TASK OBJECTIVE >>
Print the data that follows again, keeping every line exact.

Start of THE DATA

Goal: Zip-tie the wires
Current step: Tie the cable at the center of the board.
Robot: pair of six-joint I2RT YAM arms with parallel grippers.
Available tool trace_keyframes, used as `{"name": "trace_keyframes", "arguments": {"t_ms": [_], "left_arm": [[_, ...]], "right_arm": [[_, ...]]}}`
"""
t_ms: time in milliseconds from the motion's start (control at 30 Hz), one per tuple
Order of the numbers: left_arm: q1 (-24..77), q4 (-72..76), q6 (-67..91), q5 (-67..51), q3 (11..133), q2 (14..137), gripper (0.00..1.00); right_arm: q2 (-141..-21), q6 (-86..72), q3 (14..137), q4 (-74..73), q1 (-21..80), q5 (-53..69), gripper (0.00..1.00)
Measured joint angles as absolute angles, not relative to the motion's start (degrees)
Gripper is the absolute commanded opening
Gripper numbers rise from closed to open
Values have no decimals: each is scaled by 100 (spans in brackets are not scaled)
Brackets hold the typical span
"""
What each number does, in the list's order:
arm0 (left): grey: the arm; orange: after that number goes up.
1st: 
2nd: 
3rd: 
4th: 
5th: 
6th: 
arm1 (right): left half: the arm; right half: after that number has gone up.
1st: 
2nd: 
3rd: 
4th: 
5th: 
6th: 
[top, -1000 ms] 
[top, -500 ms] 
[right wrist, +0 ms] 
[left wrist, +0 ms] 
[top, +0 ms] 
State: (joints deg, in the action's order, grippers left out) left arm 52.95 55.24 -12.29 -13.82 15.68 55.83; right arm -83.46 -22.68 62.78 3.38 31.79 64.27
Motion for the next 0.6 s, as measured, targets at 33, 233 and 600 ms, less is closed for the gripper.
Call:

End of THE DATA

TASK RESPONSE >>
Goal: Zip-tie the wires
Current step: Tie the cable at the center of the board.
Robot: pair of six-joint I2RT YAM arms with parallel grippers.
Available tool trace_keyframes, used as `{"name": "trace_keyframes", "arguments": {"t_ms": [_], "left_arm": [[_, ...]], "right_arm": [[_, ...]]}}`
"""
t_ms: time in milliseconds from the motion's start (control at 30 Hz), one per tuple
Order of the numbers: left_arm: q1 (-24..77), q4 (-72..76), q6 (-67..91), q5 (-67..51), q3 (11..133), q2 (14..137), gripper (0.00..1.00); right_arm: q2 (-141..-21), q6 (-86..72), q3 (14..137), q4 (-74..73), q1 (-21..80), q5 (-53..69), gripper (0.00..1.00)
Measured joint angles as absolute angles, not relative to the motion's start (degrees)
Gripper is the absolute commanded opening
Gripper numbers rise from closed to open
Values have no decimals: each is scaled by 100 (spans in brackets are not scaled)
Brackets hold the typical span
"""
What each number does, in the list's order:
arm0 (left): grey: the arm; orange: after that number goes up.
1st: 
2nd: 
3rd: 
4th: 
5th: 
6th: 
arm1 (right): left half: the arm; right half: after that number has gone up.
1st: 
2nd: 
3rd: 
4th: 
5th: 
6th: 
[top, -1000 ms] 
[top, -500 ms] 
[right wrist, +0 ms] 
[left wrist, +0 ms] 
[top, +0 ms] 
State: (joints deg, in the action's order, grippers left out) left arm 52.95 55.24 -12.29 -13.82 15.68 55.83; right arm -83.46 -22.68 62.78 3.38 31.79 64.27
Motion for the next 0.6 s, as measured, targets at 33, 233 and 600 ms, less is closed for the gripper.
Call:

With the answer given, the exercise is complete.